TASK DESCRIPTION:
Check each line of the records below and collect those holding "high".

[[ SUPPLIED DATA, beginning ]]

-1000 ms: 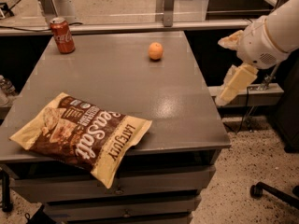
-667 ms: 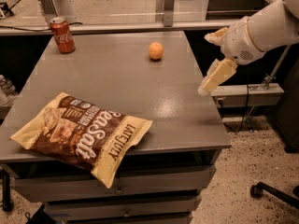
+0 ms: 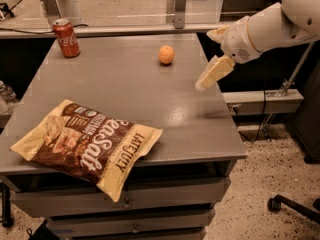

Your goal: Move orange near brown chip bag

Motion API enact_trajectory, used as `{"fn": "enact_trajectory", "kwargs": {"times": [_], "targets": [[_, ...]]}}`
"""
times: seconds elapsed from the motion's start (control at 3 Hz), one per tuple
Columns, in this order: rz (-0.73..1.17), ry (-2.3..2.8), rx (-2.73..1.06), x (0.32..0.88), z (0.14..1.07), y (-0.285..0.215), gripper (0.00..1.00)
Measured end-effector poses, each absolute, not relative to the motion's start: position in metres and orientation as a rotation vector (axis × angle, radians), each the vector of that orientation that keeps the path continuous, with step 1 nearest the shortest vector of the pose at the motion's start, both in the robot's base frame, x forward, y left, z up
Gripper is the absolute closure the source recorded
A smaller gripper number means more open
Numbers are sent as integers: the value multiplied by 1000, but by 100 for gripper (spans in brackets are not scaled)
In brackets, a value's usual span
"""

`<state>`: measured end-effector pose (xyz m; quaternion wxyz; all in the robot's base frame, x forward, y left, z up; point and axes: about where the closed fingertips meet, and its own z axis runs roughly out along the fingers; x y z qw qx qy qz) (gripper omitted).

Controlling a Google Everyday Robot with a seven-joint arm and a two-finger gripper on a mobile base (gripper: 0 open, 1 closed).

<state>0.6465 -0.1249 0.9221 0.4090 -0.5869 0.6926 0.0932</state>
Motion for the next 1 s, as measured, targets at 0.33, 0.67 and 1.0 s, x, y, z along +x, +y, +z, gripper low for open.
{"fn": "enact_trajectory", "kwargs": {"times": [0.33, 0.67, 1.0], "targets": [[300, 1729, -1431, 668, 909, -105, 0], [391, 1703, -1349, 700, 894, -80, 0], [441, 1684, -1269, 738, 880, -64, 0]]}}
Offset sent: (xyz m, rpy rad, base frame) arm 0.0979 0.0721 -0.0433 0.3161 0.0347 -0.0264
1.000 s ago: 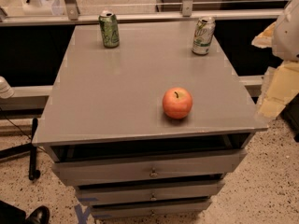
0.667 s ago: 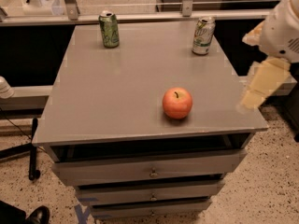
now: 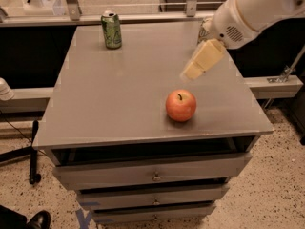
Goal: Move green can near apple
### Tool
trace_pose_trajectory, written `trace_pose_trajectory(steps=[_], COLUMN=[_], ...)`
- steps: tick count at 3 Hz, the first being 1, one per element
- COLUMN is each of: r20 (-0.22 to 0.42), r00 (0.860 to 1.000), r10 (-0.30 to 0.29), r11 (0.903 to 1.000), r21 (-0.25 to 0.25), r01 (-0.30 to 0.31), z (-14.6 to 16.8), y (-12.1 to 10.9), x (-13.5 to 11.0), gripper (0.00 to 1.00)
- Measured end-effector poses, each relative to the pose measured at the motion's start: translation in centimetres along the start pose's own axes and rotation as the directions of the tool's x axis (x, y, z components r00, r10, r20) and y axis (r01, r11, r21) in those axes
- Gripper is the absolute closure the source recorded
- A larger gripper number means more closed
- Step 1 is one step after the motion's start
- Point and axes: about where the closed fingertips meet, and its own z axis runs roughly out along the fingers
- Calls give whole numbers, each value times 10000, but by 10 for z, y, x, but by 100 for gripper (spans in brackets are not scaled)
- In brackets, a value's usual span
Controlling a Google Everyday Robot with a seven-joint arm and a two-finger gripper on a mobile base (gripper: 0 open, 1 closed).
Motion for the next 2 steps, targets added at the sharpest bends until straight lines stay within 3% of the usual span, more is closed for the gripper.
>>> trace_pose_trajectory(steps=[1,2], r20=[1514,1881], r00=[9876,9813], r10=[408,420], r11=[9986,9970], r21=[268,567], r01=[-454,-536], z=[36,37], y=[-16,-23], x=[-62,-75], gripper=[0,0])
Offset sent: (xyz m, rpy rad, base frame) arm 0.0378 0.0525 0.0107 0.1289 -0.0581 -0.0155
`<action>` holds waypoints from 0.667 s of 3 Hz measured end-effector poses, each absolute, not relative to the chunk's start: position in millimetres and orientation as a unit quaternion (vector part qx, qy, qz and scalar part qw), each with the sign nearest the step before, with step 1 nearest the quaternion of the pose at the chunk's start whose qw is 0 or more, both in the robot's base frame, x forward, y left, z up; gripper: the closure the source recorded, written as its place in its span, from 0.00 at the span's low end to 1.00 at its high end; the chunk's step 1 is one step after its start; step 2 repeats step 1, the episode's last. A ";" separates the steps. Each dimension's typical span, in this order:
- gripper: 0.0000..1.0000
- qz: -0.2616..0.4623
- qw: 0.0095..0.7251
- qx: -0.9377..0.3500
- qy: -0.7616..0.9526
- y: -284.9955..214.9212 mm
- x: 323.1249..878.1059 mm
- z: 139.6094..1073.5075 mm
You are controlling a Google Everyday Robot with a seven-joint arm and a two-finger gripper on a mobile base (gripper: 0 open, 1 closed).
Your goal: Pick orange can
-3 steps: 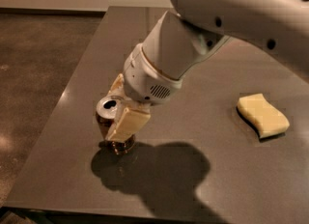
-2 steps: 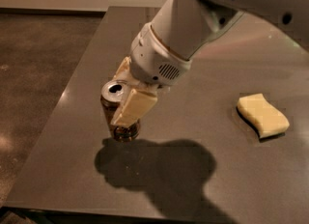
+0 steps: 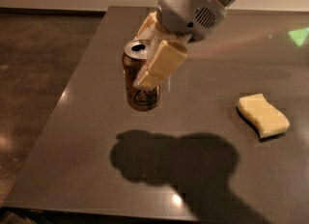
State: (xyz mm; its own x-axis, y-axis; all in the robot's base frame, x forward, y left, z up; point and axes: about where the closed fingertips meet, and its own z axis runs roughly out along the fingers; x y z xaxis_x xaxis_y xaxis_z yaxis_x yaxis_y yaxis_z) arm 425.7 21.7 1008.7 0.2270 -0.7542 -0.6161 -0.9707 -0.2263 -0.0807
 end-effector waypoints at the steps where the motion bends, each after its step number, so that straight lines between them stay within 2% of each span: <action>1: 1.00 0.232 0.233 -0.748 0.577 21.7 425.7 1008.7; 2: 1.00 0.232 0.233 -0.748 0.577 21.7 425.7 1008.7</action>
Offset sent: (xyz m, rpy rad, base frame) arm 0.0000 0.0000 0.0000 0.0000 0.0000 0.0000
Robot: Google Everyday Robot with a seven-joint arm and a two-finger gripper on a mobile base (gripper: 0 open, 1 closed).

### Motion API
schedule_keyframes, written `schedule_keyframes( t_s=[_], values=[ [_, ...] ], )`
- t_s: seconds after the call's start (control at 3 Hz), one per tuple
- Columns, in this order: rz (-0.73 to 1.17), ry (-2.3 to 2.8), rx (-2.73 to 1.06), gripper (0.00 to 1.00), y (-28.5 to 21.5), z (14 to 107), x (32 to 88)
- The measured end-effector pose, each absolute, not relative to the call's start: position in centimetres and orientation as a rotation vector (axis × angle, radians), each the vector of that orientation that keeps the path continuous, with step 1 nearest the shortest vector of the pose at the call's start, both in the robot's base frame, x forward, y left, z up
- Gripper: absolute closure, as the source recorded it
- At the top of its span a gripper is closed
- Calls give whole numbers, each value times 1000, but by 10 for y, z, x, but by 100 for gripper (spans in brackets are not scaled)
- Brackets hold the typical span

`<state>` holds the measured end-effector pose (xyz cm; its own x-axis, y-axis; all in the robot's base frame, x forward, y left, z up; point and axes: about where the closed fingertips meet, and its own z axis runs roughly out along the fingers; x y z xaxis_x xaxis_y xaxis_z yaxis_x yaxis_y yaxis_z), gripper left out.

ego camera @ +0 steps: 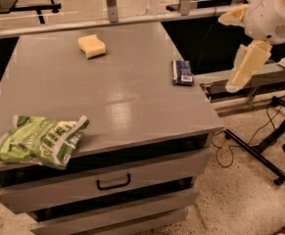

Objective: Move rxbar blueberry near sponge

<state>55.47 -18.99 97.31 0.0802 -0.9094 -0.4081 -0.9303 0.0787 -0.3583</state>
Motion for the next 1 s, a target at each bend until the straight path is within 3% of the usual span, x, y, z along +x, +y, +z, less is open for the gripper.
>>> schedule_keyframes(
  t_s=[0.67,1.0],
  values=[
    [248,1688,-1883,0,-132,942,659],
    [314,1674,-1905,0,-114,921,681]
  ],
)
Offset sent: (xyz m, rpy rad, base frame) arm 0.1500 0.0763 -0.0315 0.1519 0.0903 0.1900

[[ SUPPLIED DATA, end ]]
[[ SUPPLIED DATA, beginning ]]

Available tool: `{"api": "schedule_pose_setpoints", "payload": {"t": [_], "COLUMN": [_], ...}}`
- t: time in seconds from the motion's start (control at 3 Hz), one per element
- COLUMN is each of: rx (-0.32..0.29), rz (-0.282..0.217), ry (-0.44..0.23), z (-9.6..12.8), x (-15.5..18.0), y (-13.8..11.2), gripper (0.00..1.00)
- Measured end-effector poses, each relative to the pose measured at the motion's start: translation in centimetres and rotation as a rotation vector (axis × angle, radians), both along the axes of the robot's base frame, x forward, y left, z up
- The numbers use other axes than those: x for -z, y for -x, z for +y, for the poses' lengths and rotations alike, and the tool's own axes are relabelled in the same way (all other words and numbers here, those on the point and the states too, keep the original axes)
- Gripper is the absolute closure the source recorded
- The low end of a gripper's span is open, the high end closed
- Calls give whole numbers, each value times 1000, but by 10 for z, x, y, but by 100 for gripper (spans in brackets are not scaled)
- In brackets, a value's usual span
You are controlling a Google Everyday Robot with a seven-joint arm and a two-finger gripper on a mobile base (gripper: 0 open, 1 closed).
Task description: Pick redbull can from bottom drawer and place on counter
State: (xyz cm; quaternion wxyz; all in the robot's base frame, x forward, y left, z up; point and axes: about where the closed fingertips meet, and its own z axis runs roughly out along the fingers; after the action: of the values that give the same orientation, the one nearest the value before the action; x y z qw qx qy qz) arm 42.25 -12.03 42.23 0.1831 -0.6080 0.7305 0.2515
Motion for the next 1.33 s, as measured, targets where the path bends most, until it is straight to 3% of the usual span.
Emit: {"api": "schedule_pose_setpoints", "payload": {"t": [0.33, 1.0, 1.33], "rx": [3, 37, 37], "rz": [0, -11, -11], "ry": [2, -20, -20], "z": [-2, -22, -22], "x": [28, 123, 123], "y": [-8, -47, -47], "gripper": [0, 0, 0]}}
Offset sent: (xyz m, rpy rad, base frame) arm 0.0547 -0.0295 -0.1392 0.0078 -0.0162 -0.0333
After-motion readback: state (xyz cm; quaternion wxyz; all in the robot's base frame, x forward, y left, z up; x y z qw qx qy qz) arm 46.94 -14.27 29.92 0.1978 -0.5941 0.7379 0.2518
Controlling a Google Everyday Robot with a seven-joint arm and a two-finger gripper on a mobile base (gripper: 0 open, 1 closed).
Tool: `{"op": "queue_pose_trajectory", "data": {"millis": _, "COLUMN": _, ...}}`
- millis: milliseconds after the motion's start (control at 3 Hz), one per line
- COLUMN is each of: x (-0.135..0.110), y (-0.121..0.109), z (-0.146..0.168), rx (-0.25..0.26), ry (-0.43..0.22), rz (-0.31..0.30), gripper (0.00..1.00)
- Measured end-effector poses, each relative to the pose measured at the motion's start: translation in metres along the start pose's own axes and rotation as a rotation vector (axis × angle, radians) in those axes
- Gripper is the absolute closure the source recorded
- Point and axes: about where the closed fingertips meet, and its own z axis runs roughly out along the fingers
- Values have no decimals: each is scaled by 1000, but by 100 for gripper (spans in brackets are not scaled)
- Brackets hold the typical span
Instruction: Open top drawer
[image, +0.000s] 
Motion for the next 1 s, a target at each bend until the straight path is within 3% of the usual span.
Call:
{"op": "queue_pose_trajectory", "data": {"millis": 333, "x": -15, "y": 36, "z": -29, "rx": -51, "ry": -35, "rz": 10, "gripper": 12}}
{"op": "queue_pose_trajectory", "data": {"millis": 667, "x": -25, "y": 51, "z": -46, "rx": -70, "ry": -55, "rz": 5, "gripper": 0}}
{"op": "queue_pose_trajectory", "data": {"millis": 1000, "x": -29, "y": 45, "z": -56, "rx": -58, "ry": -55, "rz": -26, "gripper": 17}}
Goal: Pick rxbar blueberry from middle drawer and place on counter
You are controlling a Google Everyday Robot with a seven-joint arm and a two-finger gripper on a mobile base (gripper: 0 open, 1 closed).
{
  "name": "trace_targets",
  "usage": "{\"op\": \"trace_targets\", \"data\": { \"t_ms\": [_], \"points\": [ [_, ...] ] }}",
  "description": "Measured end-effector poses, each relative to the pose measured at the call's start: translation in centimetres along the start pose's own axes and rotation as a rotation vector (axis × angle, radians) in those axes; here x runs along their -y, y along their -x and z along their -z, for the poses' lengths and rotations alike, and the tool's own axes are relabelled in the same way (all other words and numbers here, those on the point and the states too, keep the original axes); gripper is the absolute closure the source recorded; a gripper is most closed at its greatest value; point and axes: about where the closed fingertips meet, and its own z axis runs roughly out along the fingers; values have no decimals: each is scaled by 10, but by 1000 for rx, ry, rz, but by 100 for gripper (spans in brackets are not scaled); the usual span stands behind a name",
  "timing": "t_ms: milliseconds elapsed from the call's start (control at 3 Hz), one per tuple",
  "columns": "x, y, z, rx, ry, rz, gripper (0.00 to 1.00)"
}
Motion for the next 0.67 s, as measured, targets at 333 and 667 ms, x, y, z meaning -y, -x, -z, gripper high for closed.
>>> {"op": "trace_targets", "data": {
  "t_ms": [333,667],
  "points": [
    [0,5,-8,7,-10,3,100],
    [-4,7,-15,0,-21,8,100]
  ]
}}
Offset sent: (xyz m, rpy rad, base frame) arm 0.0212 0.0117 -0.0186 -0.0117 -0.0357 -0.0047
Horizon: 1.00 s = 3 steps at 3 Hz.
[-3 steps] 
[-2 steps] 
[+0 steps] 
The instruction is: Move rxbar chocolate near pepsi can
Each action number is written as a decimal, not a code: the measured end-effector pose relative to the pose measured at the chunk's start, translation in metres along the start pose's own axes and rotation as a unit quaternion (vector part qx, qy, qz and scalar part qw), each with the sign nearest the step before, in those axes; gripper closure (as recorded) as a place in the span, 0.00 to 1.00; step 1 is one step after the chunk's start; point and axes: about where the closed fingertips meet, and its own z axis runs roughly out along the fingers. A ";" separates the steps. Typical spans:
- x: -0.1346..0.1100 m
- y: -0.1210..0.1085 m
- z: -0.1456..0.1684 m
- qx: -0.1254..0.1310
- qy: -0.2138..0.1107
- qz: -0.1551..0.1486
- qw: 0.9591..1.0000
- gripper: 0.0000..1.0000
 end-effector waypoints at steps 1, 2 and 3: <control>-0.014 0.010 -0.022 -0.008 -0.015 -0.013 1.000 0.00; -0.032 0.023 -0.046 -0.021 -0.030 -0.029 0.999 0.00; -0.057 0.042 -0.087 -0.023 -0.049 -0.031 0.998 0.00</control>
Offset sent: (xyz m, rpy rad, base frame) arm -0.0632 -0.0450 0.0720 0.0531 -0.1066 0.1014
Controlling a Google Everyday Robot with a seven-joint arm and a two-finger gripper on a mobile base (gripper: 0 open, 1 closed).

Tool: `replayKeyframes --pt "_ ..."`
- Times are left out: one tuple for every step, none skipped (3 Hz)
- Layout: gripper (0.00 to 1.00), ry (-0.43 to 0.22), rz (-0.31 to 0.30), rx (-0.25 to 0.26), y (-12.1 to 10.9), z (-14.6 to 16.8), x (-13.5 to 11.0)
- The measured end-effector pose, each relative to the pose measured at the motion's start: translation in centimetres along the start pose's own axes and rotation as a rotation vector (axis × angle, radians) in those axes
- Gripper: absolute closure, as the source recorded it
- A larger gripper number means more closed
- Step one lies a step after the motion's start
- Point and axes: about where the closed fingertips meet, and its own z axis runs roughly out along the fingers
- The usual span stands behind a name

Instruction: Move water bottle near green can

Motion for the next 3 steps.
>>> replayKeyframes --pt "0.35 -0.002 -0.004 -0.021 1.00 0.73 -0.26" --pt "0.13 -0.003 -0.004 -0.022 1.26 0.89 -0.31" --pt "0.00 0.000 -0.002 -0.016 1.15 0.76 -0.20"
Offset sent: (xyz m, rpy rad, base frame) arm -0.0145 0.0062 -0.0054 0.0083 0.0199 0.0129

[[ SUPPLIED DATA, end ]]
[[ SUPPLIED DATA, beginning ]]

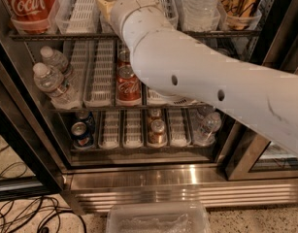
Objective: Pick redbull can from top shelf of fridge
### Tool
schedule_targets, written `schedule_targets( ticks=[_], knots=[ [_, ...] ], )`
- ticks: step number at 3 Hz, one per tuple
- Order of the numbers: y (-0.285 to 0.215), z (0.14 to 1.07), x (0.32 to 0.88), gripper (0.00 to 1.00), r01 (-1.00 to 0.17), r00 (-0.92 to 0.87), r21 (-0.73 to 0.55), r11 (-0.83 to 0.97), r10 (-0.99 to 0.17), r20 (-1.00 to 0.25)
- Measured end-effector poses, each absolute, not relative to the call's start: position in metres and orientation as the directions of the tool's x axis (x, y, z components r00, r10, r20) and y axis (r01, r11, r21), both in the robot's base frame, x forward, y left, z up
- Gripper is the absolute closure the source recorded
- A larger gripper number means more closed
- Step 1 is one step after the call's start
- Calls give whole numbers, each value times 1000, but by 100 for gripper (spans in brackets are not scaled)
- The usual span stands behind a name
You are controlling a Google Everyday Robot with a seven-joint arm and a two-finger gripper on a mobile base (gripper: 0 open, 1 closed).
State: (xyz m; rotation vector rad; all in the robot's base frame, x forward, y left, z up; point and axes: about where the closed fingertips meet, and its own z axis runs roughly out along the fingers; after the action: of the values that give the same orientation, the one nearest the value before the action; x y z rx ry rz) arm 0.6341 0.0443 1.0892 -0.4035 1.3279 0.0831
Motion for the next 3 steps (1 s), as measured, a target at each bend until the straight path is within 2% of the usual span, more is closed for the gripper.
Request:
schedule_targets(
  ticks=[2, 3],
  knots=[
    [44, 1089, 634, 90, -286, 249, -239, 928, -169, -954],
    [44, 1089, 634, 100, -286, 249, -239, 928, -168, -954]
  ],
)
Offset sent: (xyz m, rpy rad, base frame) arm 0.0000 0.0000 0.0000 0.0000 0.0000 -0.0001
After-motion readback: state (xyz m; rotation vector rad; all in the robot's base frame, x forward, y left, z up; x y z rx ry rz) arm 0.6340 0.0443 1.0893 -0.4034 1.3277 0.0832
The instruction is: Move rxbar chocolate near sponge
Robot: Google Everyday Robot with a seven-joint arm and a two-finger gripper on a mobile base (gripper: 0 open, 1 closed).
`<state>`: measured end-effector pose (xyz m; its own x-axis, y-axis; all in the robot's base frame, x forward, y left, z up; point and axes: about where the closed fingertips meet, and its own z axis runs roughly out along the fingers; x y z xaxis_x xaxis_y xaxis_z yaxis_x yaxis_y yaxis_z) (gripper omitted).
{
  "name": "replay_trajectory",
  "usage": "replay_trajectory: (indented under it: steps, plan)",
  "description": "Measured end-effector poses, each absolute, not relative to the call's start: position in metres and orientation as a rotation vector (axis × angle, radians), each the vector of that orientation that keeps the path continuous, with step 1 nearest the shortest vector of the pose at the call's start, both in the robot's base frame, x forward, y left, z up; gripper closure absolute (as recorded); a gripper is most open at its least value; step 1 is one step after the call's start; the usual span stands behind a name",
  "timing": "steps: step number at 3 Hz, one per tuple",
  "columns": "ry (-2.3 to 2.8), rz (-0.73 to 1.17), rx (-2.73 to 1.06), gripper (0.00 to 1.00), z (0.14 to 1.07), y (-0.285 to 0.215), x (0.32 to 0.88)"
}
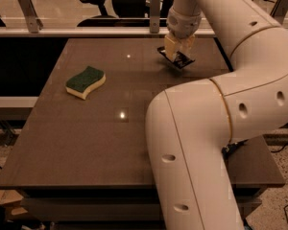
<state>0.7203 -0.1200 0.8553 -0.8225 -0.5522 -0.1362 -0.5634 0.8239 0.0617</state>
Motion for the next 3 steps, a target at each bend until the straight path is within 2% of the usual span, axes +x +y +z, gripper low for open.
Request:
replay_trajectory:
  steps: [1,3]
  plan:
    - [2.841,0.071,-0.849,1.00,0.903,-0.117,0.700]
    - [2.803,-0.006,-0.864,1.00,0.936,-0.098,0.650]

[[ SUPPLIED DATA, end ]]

COMPLETED TASK:
`<action>` holds waypoints from 0.667 s of 3 Hz measured end-effector poses, each absolute, not relative to the chunk's start: position in millimetres and orientation as a unit quaternion (vector part qx, qy, qz and scalar part qw), each with the sign nearest the step before, with step 1 nearest the quaternion of the pose at the chunk's start whose qw is 0 or more, both in the robot's base frame, x forward, y left, z up; gripper: the closure the source recorded, written as its place in its span, from 0.00 at the span's low end to 1.00 at its high end; the chunk's step 1 is one step after its start; step 2 repeats step 1, the episode's last. A ";" separates the steps. Each dimension's typical span, in this order:
- The low end of a gripper's span is open, the high end closed
Motion for the next 0.67 s, as measured, targets at 333 and 667 ms, x, y, z meaning -y, -x, -z, gripper high for closed.

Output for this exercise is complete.